★エチエンヌ・スリヨ『美学入門』(古田幸男+池部雅英訳、りぶらりあ選書、法政大学出版局、1974/03)
Etienne Souriau, Clefs pour l'Esthétique (Editions Segheres, 1970)
フランスの美学者エチエンヌ・スリヨ(Etienne Souriau, 1892-1979)による美学入門書。原題は直訳すると『美学への鍵』。
全体は、以下の四章にわかれている。
第一章 美学の起源
第二章 現在的諸与件の系統研究ーー美的対象に関する問題による諸理論の分類
第三章 さまざまな方法
第四章 現在の問題点
■第一章 美学の起源
「美学の起源」と題された第一章では、美学の歴史を概観する。
「美学」(Aesthetica)といえば、バウムガルテンの『美学』(Aesthetica, 1750)が引き合いに出されるのだけれど、「たとえこの年が美学の命名式の年であるとしても、それよりはるか以前に哲学者達はこの問題に関心を抱い」(p.2)ていた。そんなわけで、ここでは――
・プラトン
・アリストテレス
・プロチノス(プロティノス)
・キリスト教の美学の問題
・異教の美学
・東洋――回教・インド・中国・アフリカ
・聖アウグスチヌス(聖アウグスティヌス)
・聖トマス・アクイナス
・ルネッサンス
・古典主義
・バロック
・バウムガルテン
・ロマン主義
・カント
・シェリング
・ヘーゲル
・ショペンハウアー(ショウペンハウアー)
といった面々(あるいは潮流)について駆け足で言及される。とはいえ、なにしろ邦訳書にして35ページ分のこと。読者は各自ここから原典なり研究書に足を伸ばすこと、いいね? という概論。見る人が見ると「あれがない、これがない」ということにもなるのだろうけれど、著者のスリヨももちろんそれはわきまえていて、ちゃんとやろうと思ったら60人以上は引き合いに出さなけりゃならなくなる、と言っている。
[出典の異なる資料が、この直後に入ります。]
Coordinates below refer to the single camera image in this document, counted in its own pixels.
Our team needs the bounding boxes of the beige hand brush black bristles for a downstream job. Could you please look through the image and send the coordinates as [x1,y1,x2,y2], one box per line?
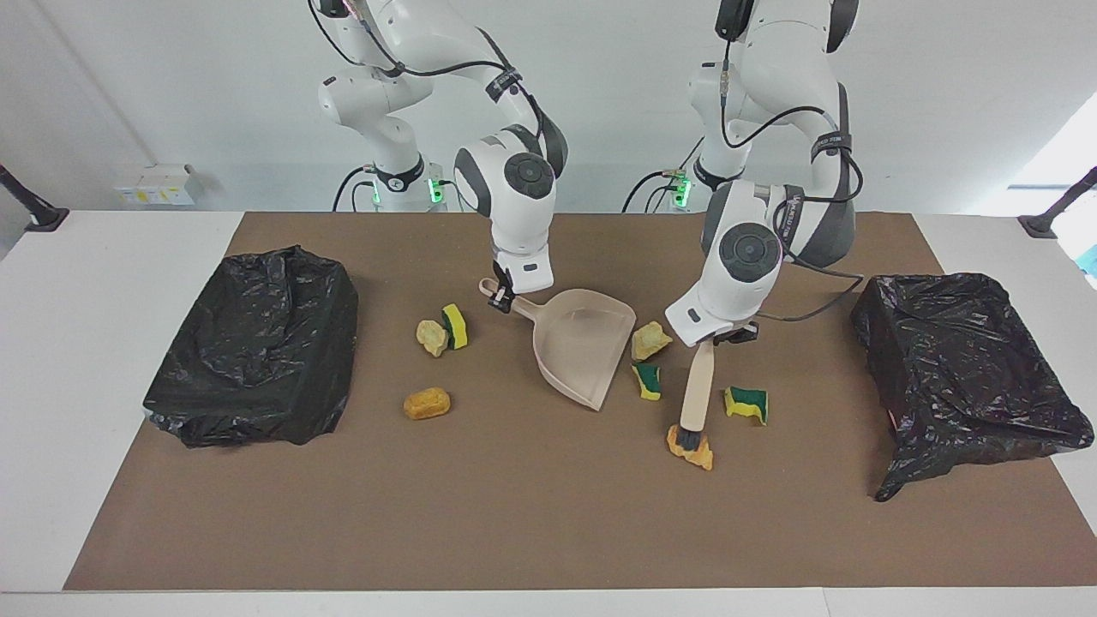
[677,341,716,453]

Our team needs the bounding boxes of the black left arm base cable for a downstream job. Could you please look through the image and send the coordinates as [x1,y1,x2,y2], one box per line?
[621,137,708,213]

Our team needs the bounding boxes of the brown bread roll toy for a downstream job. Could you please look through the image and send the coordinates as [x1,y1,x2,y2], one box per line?
[403,386,452,421]

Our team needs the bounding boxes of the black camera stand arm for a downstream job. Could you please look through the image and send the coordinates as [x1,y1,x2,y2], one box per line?
[0,165,69,233]
[1018,167,1097,239]

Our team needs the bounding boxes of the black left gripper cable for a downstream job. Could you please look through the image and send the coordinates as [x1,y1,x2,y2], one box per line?
[722,43,866,325]

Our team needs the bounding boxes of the right black bag bin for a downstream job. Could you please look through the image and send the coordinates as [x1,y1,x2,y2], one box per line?
[850,273,1095,503]

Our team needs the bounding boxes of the black bag-lined trash bin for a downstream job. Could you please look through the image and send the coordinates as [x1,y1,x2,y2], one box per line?
[142,246,359,448]

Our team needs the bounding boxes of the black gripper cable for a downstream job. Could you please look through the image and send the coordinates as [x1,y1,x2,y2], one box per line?
[722,43,866,325]
[307,0,551,165]

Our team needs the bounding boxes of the orange croissant toy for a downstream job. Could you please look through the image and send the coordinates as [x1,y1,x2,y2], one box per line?
[667,426,714,471]

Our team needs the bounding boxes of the beige plastic dustpan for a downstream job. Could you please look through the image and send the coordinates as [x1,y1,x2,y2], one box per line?
[478,277,638,412]

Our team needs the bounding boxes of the black arm base cable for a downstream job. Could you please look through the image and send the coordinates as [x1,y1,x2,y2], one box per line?
[333,167,382,213]
[621,137,708,213]

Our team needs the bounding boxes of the white wall box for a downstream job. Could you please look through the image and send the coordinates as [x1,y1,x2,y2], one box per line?
[113,165,196,207]

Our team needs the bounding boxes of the black right arm base cable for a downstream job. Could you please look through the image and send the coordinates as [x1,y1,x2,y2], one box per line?
[333,167,382,213]

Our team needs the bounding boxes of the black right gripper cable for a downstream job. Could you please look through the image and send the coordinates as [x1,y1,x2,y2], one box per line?
[307,0,551,165]

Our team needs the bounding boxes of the brown table mat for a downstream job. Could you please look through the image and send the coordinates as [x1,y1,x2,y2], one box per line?
[64,212,1097,590]
ちなみに、スリヨがとりわけ重要だと述べているのは、次の六人。つまり――プラトン、アリストテレス、プロティノス、聖アウグスティヌス、トマス・アクイナス、レオナルド・ダ・ヴィンチ。
1970年に書かれた書物としては、ショーペンハウアーで終わるのはどうなのか、と思っていると、19世紀中葉まではまだ時代じだいの美学の主要テーマを何人かの思想家に代表させるという見立てができたけれど、それ以降はあまりにも複雑だし、未整理なので同じように整理するわけにはいかない、とのこと。本書から30年経た今はどうなっているだろうか。これはまた別の書物で検討してみよう。
☆美学とは何か
さて、「美学」以前に美学的な問題について考えた思想家たちを概観するにせよ、当の「美学」がなんなのかがわからないことには概観もできない。スリヨは第一章の冒頭で美学のおおまかな定義を与えている。
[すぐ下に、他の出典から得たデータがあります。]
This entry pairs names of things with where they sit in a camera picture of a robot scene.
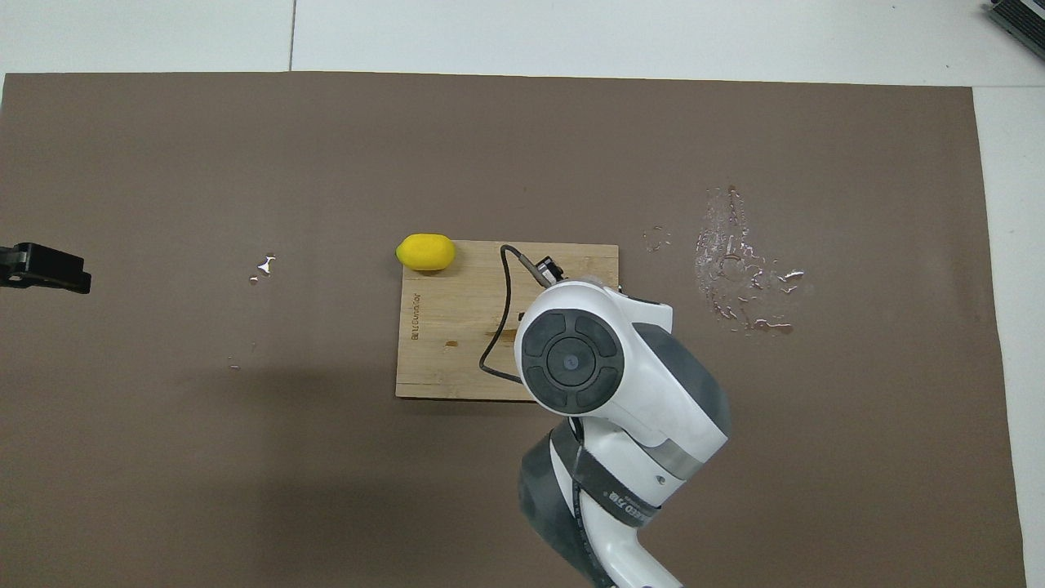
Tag wooden cutting board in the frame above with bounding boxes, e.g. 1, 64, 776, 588
395, 240, 626, 403

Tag yellow lemon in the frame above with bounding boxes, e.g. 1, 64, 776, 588
396, 234, 456, 272

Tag brown table mat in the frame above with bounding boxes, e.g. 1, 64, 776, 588
0, 72, 1028, 588

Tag grey ribbed device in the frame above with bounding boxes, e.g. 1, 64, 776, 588
984, 0, 1045, 60
美学とは何か。われわれの進むべき方向を見定めるために、美学をかりに、予備的に定義しておこう。美学とは内省的思考の一形式である。それは、あらゆる寺院、大伽藍、宮殿、彫像、絵画、旋律、交響曲、詩……を創造した自らの活動力について深く考える人間精神のことである。
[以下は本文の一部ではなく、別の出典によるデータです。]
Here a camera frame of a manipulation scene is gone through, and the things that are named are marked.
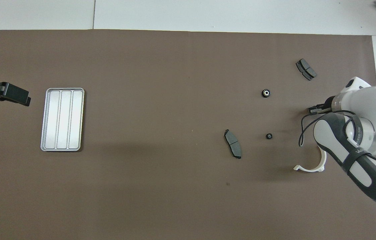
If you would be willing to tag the small black bearing gear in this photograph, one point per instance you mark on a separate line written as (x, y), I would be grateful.
(269, 136)

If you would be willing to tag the brown paper table mat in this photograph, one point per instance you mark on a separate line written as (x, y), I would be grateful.
(174, 66)

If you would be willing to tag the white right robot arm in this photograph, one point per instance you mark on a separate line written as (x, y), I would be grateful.
(368, 100)

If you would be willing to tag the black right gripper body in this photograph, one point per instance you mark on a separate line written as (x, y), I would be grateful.
(329, 105)

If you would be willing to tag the white semicircular plastic clamp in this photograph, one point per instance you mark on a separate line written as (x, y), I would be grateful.
(309, 169)

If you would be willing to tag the grey single brake pad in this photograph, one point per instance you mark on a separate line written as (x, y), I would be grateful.
(233, 144)

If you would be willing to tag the dark stacked brake pad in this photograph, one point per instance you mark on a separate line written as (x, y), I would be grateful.
(306, 69)

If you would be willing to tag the large black bearing gear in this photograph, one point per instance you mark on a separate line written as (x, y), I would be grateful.
(266, 93)

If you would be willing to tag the silver ribbed metal tray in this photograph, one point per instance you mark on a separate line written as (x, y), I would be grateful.
(62, 119)

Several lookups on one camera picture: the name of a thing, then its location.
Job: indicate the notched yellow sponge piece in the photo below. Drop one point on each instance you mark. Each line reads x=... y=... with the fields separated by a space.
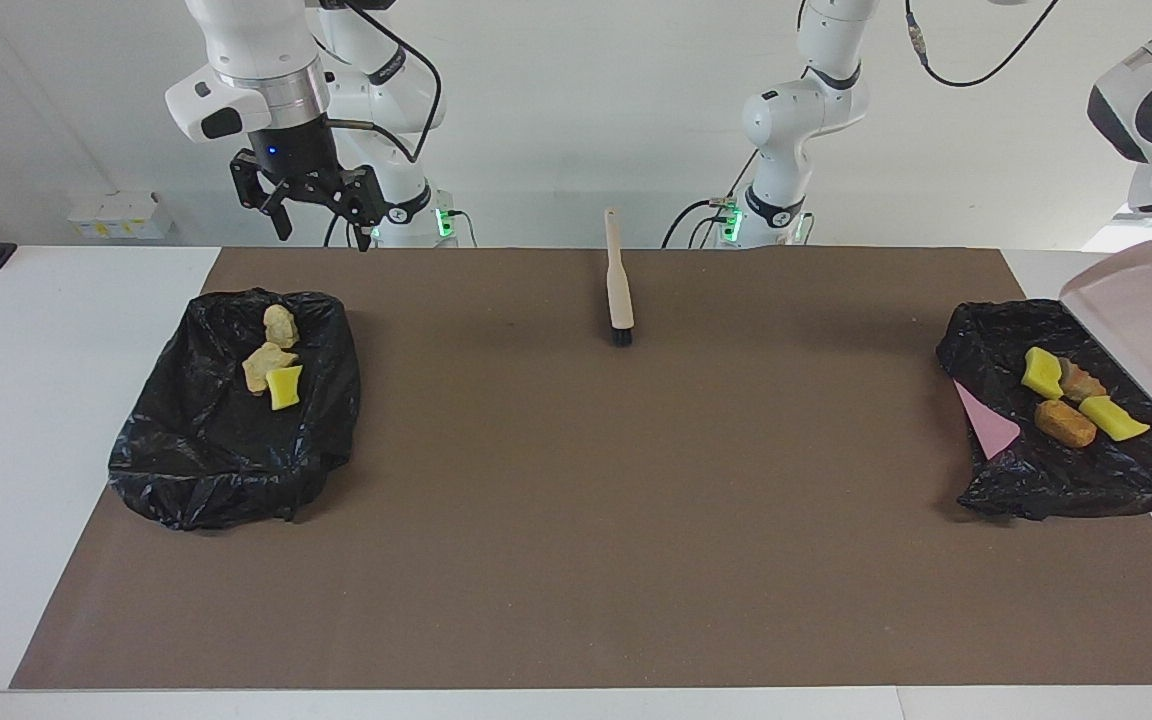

もし誰かが「いや、それは違う。美学とは、夕陽や嵐の光景の前で、あるいは美しい顔や美しい肉体を眺めて感動する自らの感受性について熟慮する精神のことだ」と言うならば、こう答えよう。それは当初の定義に含まれている、と。嵐を描く画家、美しい肉体を彫る彫刻家がそれらを創造するためには、その嵐、又はその肉体の前で感動しなければならないこと、そしてたぶん彼らは、水夫や恋する人とは別様に感動する術を学ばなければならないことは明らかである。だから、この二つの定義を二者択一すべき反対概念のように対立させてはならない。それらは互いに固く結びついているのである。